Passado esse momento de provocações Diniz colocou duas versões da canção “Paratodos” de Chico Buarque. Uma das versões está no DVD “Chico e as cidades” e a outra no DVD “Meu caro amigo” que conta com a participação de  Gal Costa, Djavan, Dorival Caymmi - “buda nagô” como diria Gil – Tom Jobim e Daniela Mercury. Na primeira versão Júlio Diniz pontuou Chico Buarque como feitor de sua própria trajetória. E na segunda versão enfatizou o clima emocional e desafinação intensa. Além disso, situou “Paratodos” como homenagem à memória da música brasileira de forma curiosa. Primeiro Chico homenageia familiares - sua genealogia ligada aos antepassados. Depois amplia sua noção de família para os nomes que ele cita na letra da canção. “Evoè jovens à vista” faz um levantamento dos mortos da tradição da canção. A tradição do Chico é em cima de uma genealogia que não prima por uma origem. A identidade vai sendo traçada pela música popular brasileira.
No momento seguinte e anterior às perguntas Júlio Diniz encaminhou sua fala para o fim passando para a canção “Língua” de Caetano Veloso, onde há identidade poética da palavra falada e não na palavra cantada apesar de ser por ela. Na tensão Veloso e Buarque Diniz disse ser possível falar de memória por uma identidade nacional, viés identitário do “sou um artista brasileiro” como propõe Chico Buarque. Ou, via Caetano, “sejamos imperialistas”, “minha pátria é minha língua” - diferente de Fernando Pessoa para o qual a pátria é a língua portuguesa. Nesse sentido, constata uma questão concreta e fonética de nossa canção que está nas vogais e cita a canção “Meu Amanhã” de Lenine como exemplo desse estado singular dela, em que o lugar da língua é o da invenção dessa arte poliglota onde há memória de vozes em polifonia e não em identidade nacional - a canção que traz a memória ; autocanção. Desse modo, afirma Caetano como sendo não “Paratodos”, mas por todos e abre espaço para as perguntas.
- Qual a diferença da canção para a música pop?

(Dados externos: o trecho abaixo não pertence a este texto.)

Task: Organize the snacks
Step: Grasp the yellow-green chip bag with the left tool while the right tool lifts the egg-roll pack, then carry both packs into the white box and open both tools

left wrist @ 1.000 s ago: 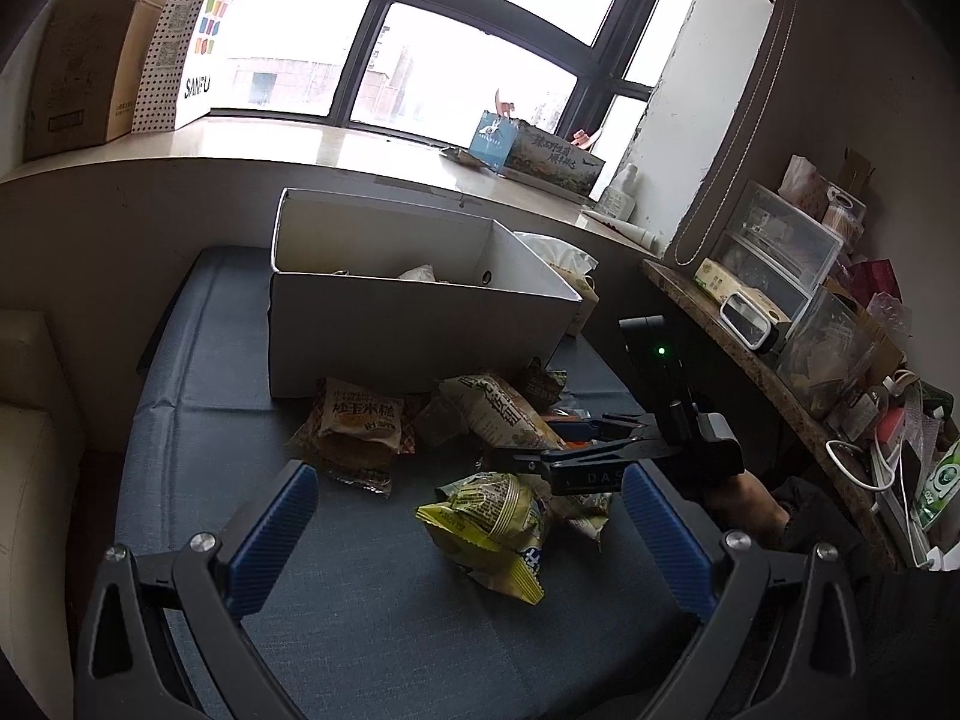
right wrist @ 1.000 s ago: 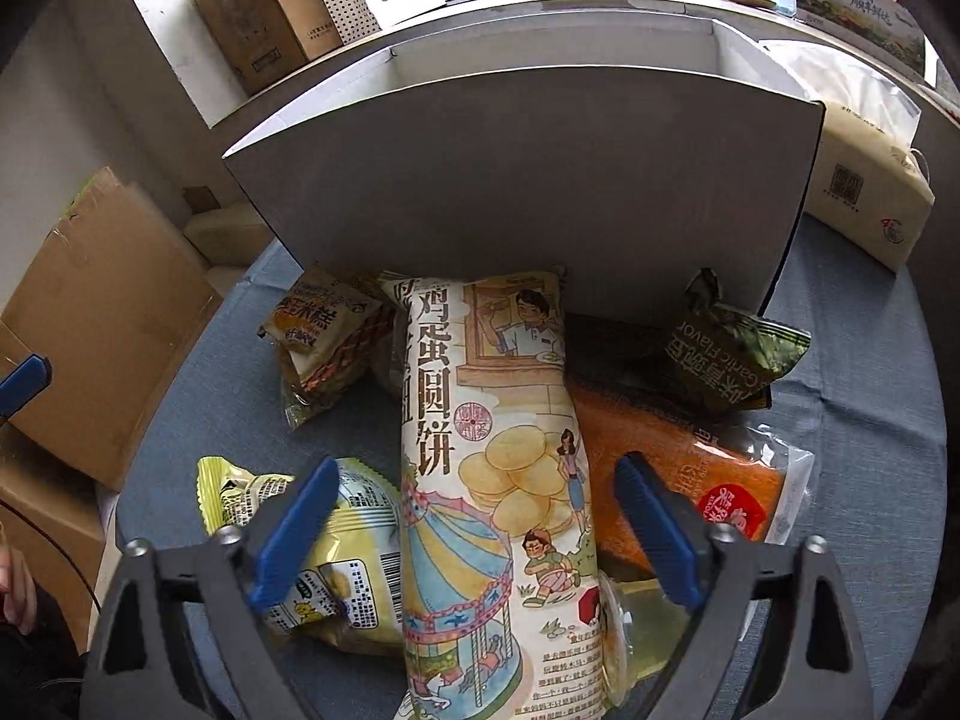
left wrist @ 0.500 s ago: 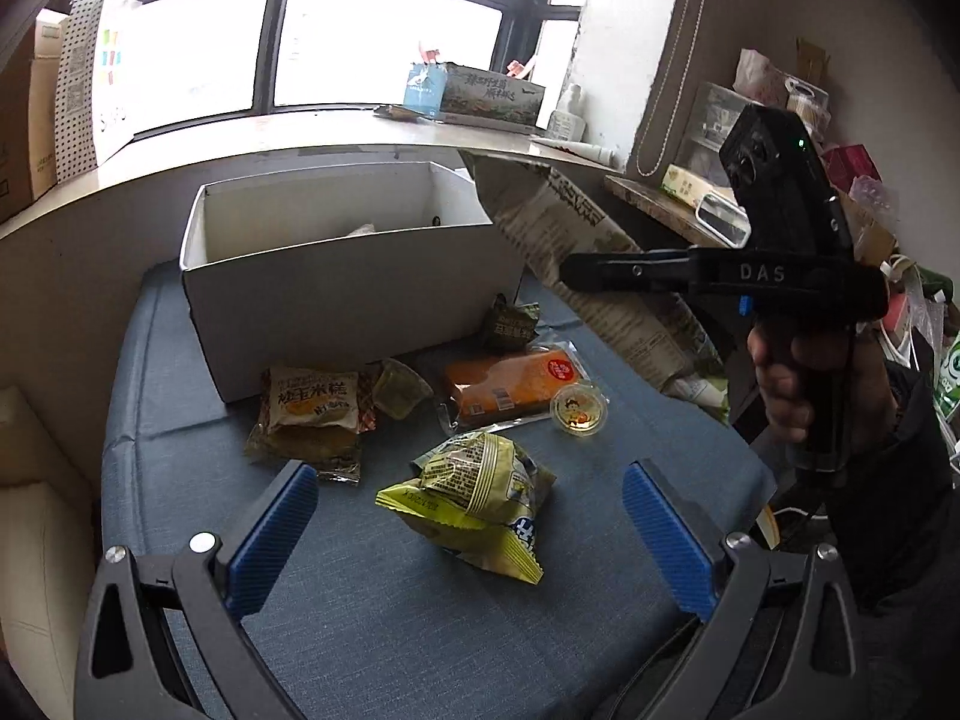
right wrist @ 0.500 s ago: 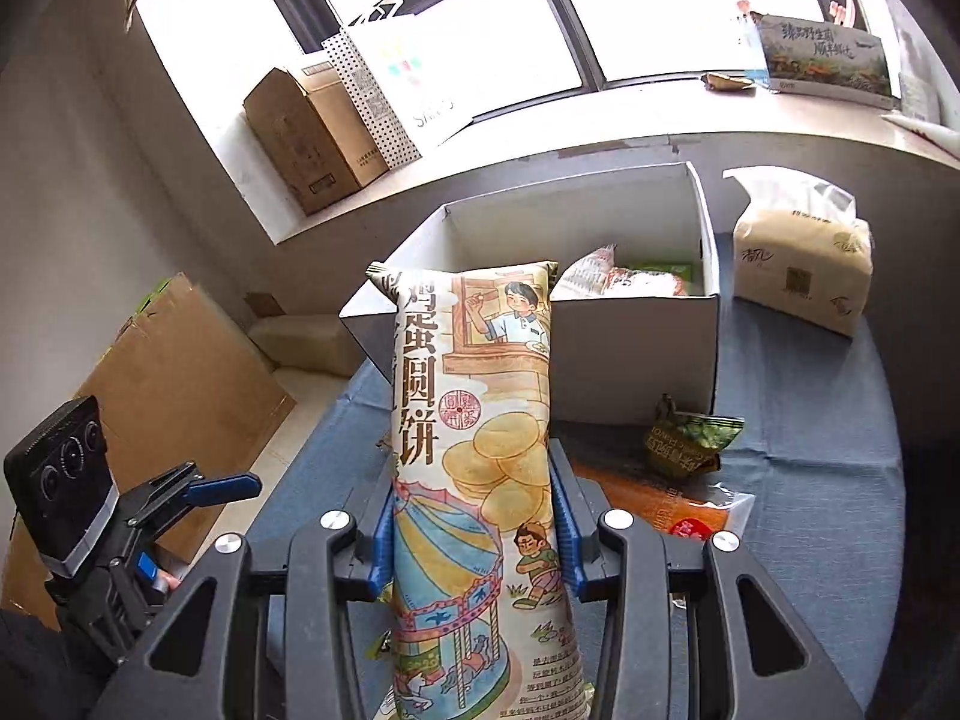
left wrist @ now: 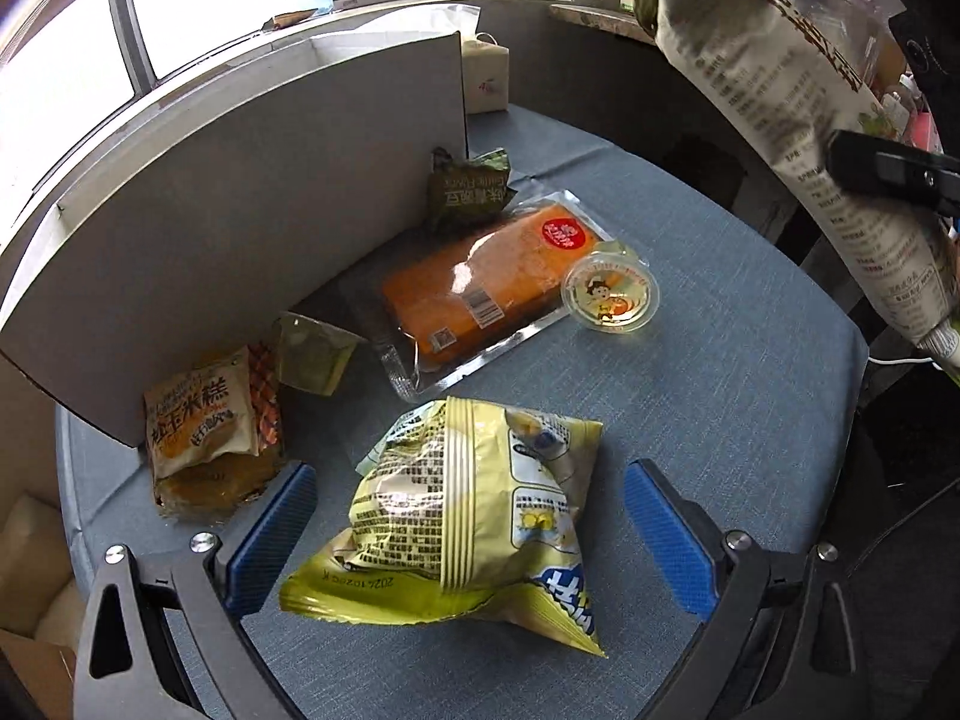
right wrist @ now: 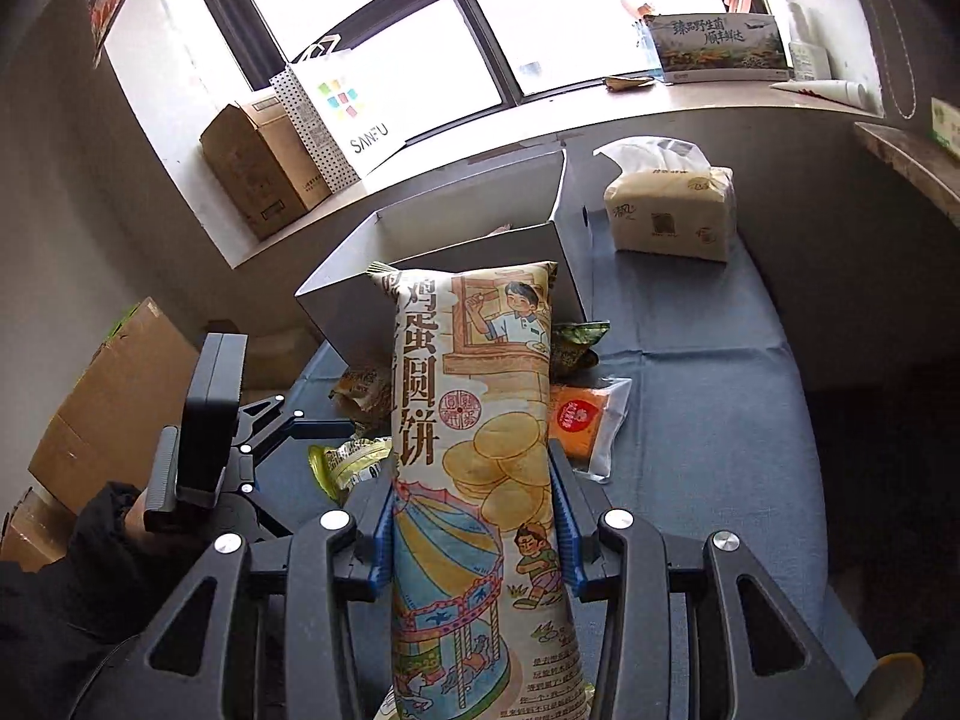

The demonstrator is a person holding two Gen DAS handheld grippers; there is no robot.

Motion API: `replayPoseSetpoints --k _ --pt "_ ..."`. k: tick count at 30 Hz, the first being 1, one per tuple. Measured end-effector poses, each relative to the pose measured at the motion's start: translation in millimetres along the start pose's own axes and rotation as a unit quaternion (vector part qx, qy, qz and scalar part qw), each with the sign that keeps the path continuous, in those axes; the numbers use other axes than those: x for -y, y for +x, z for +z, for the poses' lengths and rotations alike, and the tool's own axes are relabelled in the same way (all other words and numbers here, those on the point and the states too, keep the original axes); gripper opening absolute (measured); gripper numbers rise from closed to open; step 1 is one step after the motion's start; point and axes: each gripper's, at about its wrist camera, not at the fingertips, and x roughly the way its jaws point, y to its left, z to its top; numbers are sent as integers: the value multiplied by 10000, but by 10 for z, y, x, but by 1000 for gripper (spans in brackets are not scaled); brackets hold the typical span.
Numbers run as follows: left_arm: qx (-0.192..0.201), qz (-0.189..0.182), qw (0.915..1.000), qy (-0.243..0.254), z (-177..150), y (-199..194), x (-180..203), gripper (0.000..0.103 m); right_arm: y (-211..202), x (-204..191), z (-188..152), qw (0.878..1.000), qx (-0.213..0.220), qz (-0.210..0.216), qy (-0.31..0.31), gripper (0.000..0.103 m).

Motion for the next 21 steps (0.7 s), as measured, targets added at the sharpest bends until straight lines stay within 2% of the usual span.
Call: replayPoseSetpoints --k 2,3,4,6,8,13,17,21 --pt "-6 58 10000 -42 -18 41 -32 101 10 55 -41 10000 -32 -16 84 45" --pt "-30 66 9999 -74 -35 55 -53 94 19 59 -49 9999 -46 -42 78 45" --pt "6 25 9999 -146 -47 41 -85 77 19 55 -67 9999 -60 -60 55 45" --pt "156 -69 9987 -489 -74 -57 -186 67 33 39 -74 10000 -68 -31 9 45" --pt "420 -38 9964 -732 -116 -205 -269 62 53 22 -73 10000 -73 -12 -13 45" --pt "1190 -73 9865 -1122 -216 -696 -463 60 128 -31 -70 9999 -111 -43 -72 45" --pt "1874 -31 9710 -1487 -236 -1084 -679 60 154 -159 12 9997 -1 25 -224 45" --pt "2347 116 9575 -1675 -128 -1376 -877 60 189 -295 246 9992 196 75 -342 45"
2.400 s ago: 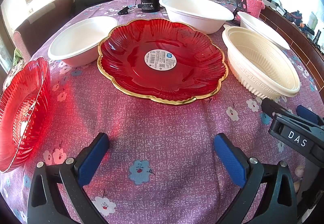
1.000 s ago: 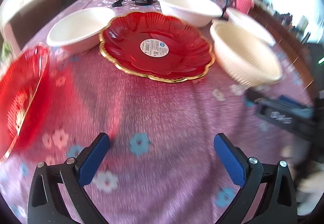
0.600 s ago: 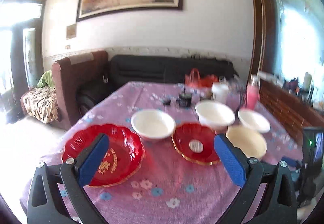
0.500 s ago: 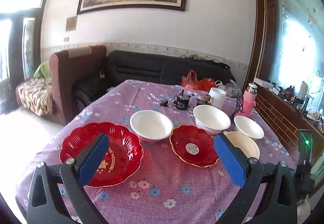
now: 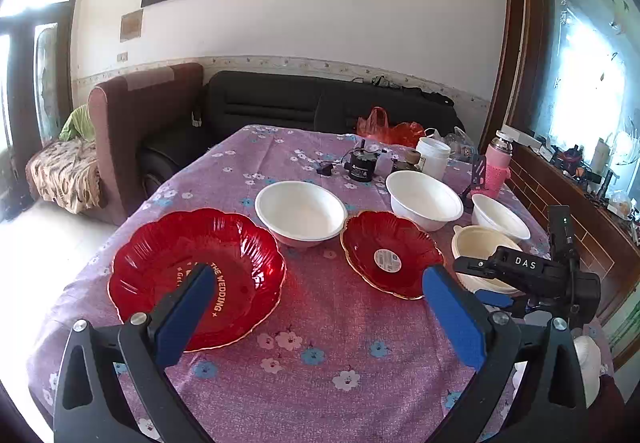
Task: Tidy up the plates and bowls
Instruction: 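Move the right tool to the red gold-rimmed plate's rim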
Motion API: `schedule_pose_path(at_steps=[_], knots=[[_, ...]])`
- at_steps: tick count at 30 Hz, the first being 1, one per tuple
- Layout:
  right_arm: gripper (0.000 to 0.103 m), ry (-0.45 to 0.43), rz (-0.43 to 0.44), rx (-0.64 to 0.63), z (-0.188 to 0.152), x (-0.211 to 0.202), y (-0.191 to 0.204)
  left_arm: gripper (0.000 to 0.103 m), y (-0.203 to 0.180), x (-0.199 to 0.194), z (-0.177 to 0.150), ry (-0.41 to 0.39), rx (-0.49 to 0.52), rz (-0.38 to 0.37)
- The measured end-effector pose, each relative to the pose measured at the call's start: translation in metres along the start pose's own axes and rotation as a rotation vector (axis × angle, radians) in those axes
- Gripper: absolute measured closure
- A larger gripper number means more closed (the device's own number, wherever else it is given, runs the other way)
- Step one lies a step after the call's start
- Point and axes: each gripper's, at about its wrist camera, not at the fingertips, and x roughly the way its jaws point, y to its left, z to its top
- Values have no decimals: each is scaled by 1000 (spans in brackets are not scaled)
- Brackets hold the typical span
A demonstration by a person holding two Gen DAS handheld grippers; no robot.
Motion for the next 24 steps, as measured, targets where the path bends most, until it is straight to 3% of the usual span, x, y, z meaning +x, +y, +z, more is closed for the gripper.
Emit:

 “Em termos de indústria cultural tudo está na clave de discussão do pop ou folclore. O mercado é perverso e como lidar com ele? A indústria fonográfica está falida pelos preços e novos recursos tecnológicos. O conceito de pop substitui em tensão a ideia do adjetivo popular. O grande desafio do nosso tempo é como lidar com novos conceitos. Talvez as estratégias de combate dentro da rede, em rede, possam ser um caminho - sozinho ninguém chega a lugar nenhum. É um problema falar do pop no sentido do nacional popular hoje. Pop tem mais a ver com o volume de aceitação e mercado. E isso me leva a dizer que estou fora de responder sobre erudito e popular ou se letra de música é poesia.”
- É o Brasil a grande força das vogais?
“As vogais trazem o ritmo. A oralidade é um lugar fundamental para entender o Brasil enquanto povo maior multifacetado chamado Brasil, onde os povos inventam corpos, balanços e jeitos de permanência. Para isso seria preciso entender a diferença do regime modal, que não tem nada a ver com música dos primitivos, e o tonal”.
- Você disse que não precisamos nos preocupar em tombar o samba, fale um pouco sobre as modificações dele?
“O samba que acelera vira marcha e o que diminui vira seresta. O samba enredo é a trilha sonora de um espetáculo performático. Essa tradição continua de outras formas e de outras maneiras que não no morro ou indústria cultural do turismo na Lapa”.
- Como pensar no ritmo trazido com vogais na canção popular brasileira, senão, em certa medida, pela memória de uma ancestralidade africana do dançar, batucar e cantar?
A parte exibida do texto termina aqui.